Vintage New Year’s Eve Noisemaker DIY
When we were little, New Year’s Eve was a bittersweet night of staying up late, watching movies, drinking gingerale (it was supposed to be champagne I think) and eating popcorn. This culminated in rummaging through a box of cellophane hats, horns and metal noisemakers in preparation for that 30 second frenzy of shouting and clanging our noisemakers while jumping around on the frozen front walk of our house dressed in our thin pajamas and maybe, maybe, a coat.
Then that was that. We were off to bed and in a few days back to school and everyday life. As quickly as it came Christmas vacation was over. It’s funny how I still like to go through that little frenzy of shouting and noisemaking, somehow it provides some closure on the holidays and really how many times can you go outside at midnight and scream your head off? There’s something therapeutic about it.
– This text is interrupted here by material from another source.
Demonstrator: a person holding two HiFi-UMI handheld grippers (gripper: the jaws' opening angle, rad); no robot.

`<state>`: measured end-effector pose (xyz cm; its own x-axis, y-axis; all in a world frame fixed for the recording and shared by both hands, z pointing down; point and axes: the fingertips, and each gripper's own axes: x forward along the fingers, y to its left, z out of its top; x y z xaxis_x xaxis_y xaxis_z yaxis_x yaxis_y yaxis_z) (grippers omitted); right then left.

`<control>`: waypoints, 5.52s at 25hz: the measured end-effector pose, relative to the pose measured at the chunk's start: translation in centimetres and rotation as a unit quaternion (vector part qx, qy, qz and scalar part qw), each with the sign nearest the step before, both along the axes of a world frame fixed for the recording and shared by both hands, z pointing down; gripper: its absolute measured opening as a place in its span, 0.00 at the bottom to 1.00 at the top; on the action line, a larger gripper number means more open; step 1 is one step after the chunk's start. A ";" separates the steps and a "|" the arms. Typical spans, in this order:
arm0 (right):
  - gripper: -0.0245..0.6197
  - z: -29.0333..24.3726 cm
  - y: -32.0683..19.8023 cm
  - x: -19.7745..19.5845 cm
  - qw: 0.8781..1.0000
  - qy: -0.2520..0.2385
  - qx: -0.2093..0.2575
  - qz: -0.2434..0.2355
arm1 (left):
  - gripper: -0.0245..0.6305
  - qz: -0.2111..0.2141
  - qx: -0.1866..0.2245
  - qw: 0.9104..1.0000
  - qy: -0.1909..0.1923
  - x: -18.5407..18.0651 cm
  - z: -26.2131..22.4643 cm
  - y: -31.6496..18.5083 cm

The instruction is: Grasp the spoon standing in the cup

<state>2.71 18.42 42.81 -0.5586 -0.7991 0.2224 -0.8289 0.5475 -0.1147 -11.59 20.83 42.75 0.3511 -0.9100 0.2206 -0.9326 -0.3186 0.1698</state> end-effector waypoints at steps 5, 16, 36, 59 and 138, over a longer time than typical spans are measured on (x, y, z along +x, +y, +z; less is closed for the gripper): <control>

Thus, this post is an ode to the noisemaker…
So… in case you didn’t know… I collect things and, as you might suspect, vintage things especially. I do have a small collection of vintage noisemakers, probably from the 50’s and 60’s and maybe one from the 40’s. But while I would really like to be able to collect lots of them I really don’t want to spend my hard earned cash on that. When this happens (wanting something but not really) sometimes I just fake it. That’s what this craft is… a fake out.
What you will need:
cheap metal or plastic noisemakers (try the dollar store)
glossy photo paper (I buy this at the thrift shop when I see it)
rubber cement (I tried other glues and this is the only one that did not wrinkle the paper)
exacto knife (not shown – sorry I forgot it)
images from the internets
The hardest part of this craft is finding and printing the images at the correct size. I found these images on the internet by searching for “vintage new years eve party illustrations”. Do a test print on regular paper before you print on the photo paper to make sure your illustration is sized properly.
Place your noisemaker on the paper and hold it up to the light to make sure your image is centered on the front. Then trace around the noisemaker with a pencil.
Spread your glue on the back of the paper in a fairly thin coat making sure to get the edges.
Gently place the noisemaker back on your paper and press down. Let it set for a few minutes and carefully cut around your noisemaker with your exacto knife holding the noisemaker in place. It can slide around a bit so try not to push down too hard while you are cutting.
Once your noisemaker is cut out set it aside to dry completely.
Aren’t these cute? Now you are ready to make some noise!
Please stay safe and I hope you have a Happy New Year!